An extended source of TeV gamma rays towards the magnetar SGR1806-20

An extended source of TeV gamma rays towards the magnetar SGR1806-20
February 1, 2012 by H.E.S.S. Collaboration
Source of the Month

February 2012

fig0

The location of the magnetar SGR 1806-20 in the constellation Sagittarius, at a distance of about 10 kpc (with large uncertainty). From Wikipedia.

SGR 1806-20 is a magnetar, a neutron star with a surface field of 10^14 to 10^15 Gauss, orders of magnitude higher than for “ordinary” neutron stars. SGR 1806-20 is a “soft gamma repeater” (SGR), emitting bursts of gamma rays and X-rays at irregular intervals, presumably powered by the energy stored in the giant magnetic fields, released when the crust of the neutron star shifts and fields rearrange themselves, illustrated in Fig. 1. On December 27, 2004, the brightest flare ever detected from an object beyond the solar system was observed from SGR 1806-20, in the wavebands from radio to hard X-rays (see NASA release, and Hurley et al., 2005. SGR 1820-06 is most likely a member of the stellar cluster C1 1806-20, a stellar cluster harboring a number of extremely energetic massive stars such as the luminous blue variable star LBV 1806-20, which is more than a million times more luminous than the sun, and four Wulf-Rayet stars, which drive fast stellar winds which – upon colliding with each other or with the ambient interstellar medium – may set up shock zones in which particles are accelerated to high energies. Both SGR 1806−20 and C1 1806−20 are enveloped in a synchrotron radio nebula (G10.0−0.3, Kulkarni et al. 1994). Fig. 2 provides an infrared (SPITZER Space Telescope, see Wachter et al., 2007) and radio (VLA, Kim & Koo 2002) view of the region. In the radio image, the radio nebula G10.0-0.3 is visible. Alltogther, the region is an interesting candidate for very high energy gamma ray observations with the H.E.S.S. telescopes; it received over 80 h of exposure, distributed over the years from 2004 to 2010, both from the H.E.S.S. survey of the Milky Way and by dedicated pointings.

Indeed, an excess of very high energy gamma rays is observed from the direction of SGR 1806-20 and Cl 1806-20, see Fig. 3. The emission region is extended, corresponding to a total source size of tens of parsecs, roughly tracing the shape of the radio nebula G10.0-0.3. The gamma ray flux is a few percent of the flux of the Crab Nebula. The centroid of the emission region is slightly offset from SGR 1806-20 and C1 1806-20, but consistent within statistical errors (black cross in Fig. 3). As expected for such a huge emission region, within the large experimental errors the gamma ray flux is steady over the years 2004 to 2010.

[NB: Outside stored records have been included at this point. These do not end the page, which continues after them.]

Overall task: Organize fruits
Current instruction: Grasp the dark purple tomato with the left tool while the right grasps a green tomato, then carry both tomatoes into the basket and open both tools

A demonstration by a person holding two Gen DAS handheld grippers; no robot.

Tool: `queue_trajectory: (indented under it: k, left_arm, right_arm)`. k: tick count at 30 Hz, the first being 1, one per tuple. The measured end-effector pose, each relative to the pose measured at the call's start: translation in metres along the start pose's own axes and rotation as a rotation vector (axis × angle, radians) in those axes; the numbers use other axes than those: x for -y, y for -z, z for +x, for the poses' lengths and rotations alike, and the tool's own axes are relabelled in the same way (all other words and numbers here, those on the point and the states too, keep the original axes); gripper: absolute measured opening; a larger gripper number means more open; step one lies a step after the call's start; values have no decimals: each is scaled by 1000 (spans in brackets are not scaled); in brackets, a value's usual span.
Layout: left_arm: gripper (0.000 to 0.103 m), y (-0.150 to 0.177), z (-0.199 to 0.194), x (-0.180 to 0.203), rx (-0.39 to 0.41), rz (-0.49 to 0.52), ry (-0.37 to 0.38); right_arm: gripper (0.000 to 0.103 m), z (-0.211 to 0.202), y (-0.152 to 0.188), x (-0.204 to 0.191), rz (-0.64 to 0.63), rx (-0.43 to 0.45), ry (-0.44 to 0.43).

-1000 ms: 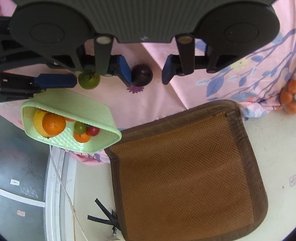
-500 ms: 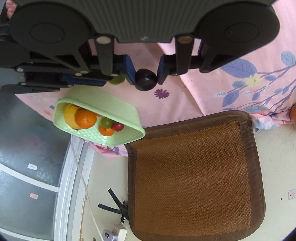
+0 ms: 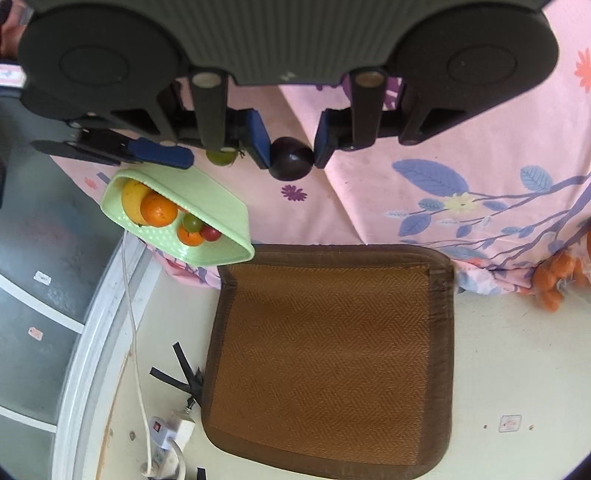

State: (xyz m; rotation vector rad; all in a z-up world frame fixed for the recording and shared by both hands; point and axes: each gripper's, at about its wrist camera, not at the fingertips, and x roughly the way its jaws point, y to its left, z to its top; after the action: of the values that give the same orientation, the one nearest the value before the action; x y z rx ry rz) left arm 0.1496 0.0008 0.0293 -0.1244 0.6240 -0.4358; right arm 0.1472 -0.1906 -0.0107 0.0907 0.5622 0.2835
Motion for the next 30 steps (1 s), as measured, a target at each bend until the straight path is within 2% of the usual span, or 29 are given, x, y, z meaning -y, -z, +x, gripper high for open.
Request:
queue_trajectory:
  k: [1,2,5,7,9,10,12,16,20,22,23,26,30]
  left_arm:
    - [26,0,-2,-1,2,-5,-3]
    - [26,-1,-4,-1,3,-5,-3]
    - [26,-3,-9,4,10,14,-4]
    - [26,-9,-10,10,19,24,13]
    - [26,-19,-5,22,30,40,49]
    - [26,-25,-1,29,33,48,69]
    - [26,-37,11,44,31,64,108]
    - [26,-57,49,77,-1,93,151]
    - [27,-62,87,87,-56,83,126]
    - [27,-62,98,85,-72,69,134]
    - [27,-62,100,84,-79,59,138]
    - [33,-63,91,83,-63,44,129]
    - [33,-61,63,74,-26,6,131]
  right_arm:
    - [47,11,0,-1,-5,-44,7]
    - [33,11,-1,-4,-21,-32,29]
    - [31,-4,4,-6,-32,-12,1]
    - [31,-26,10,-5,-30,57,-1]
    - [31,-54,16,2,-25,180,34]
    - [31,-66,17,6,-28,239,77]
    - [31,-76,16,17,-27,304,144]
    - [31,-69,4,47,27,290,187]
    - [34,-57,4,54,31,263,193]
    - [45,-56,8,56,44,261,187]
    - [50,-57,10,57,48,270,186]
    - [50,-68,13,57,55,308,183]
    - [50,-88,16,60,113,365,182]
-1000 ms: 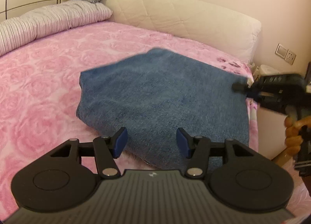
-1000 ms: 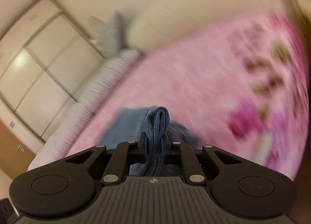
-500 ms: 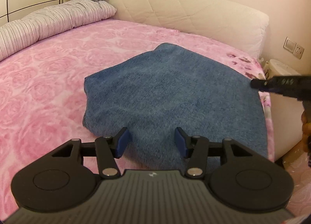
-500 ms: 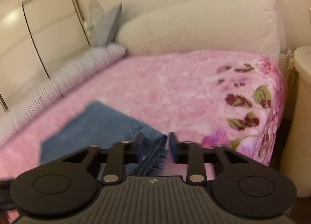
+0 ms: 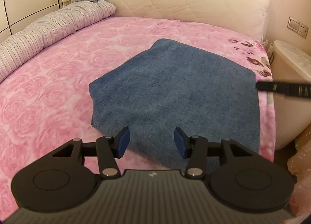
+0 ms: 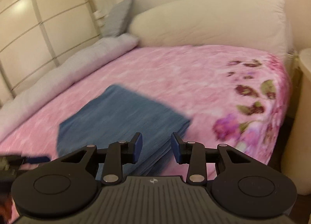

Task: Fold clothes

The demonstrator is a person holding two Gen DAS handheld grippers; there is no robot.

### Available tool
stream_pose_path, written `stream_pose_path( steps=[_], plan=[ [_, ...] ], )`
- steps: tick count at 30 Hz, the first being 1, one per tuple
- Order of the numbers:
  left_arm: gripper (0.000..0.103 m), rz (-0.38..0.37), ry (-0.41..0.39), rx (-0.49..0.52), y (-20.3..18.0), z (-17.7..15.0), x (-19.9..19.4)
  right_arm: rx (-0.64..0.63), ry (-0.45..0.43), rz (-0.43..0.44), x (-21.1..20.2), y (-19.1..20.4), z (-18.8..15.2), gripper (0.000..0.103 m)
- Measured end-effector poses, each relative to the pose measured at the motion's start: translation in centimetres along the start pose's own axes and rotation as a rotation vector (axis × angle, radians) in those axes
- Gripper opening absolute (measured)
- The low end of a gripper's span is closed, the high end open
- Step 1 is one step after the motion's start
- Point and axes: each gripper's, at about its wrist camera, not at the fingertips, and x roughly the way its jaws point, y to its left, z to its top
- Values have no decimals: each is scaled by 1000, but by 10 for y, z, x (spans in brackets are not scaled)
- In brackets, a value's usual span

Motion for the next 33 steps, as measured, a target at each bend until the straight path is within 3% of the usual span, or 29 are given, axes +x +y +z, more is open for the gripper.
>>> stream_pose_path(
  steps=[4,8,12,15,18,20,24,33],
  plan=[
    [45,-7,15,-12,2,-6,13,-53,68,46,2,20,-23,38],
    [49,-19,22,-50,7,-15,28,-95,108,31,17,32,-43,37],
    [46,13,41,-38,3,-13,12,-82,128,-2,16,31,-36,38],
    [50,36,42,-50,1,-17,-10,-58,122,-15,-6,34,-31,42],
    [55,31,37,-88,-2,-26,-41,-42,150,-32,-25,39,-33,66],
    [59,21,30,-122,-4,-35,-63,-35,169,-46,-39,45,-35,68],
    [62,17,6,-164,-9,-47,-107,-42,182,-95,-72,62,-31,86],
    [67,58,-109,-159,-25,-56,-202,-71,120,-127,-157,97,-29,88]
  ],
)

Tracing the origin of the gamma ray emission to a specific object is not easy. The magnetic energy stored in the field of SGR 1806-20 would provide sufficient power to accelerate electrons and feed the large nebula: the gamma-ray luminosity is about 10^34 ergs/s whereas the energy dissipation in the magnetic field could be as high as 10^35 to 10^36 ergs/s. With their 10^38 ergs/s of kinetic energy, the stellar winds of the cluster stars provide an even more ample supply of energy.

Reference: “Discovery of steady and extended TeV gamma-ray emission towards the magnetar SGR1806-20 and stellar cluster C1 1806-20”, H.E.S.S. collaboration, G. Rowell et al., at “Phases of Late Stage Stellar Evolution”, Macquarie Univ. Sydney 5-7 Dec. 2011

fig1

Fig. 1: An artist conception of the SGR 1806-20 magnetar including magnetic field lines (Source: NASA)

fig2

Fig. 2: Multicolor infrared (red/green/blue=24/8/4 micro-meter, SPITZER Space Telescope, Wachter et al., 2007) and radio (VLA, Kim & Koo 2002) image of the environment of SGR 1806-20 / C1 1806-20 (located at the red spot with the black cross, slightly above the center of the image). Cyan contours represent radio emission. The dotted line indicates the radio nebula G10.0−0.3 as given by Kulkarni et al. (1994). The white contours illustrate the TeV gamma ray source shown in Fig. 3.

fig2

Fig. 3: TeV gamma ray intensity towards SGR 1806-20 and C1 1806-20. The black cross indicates the centroid of the gamma ray source, and the associated error bars. Black contours indicate the 4,5,6,7 sigma significance contours, for emission within a 6′ circle around a given point.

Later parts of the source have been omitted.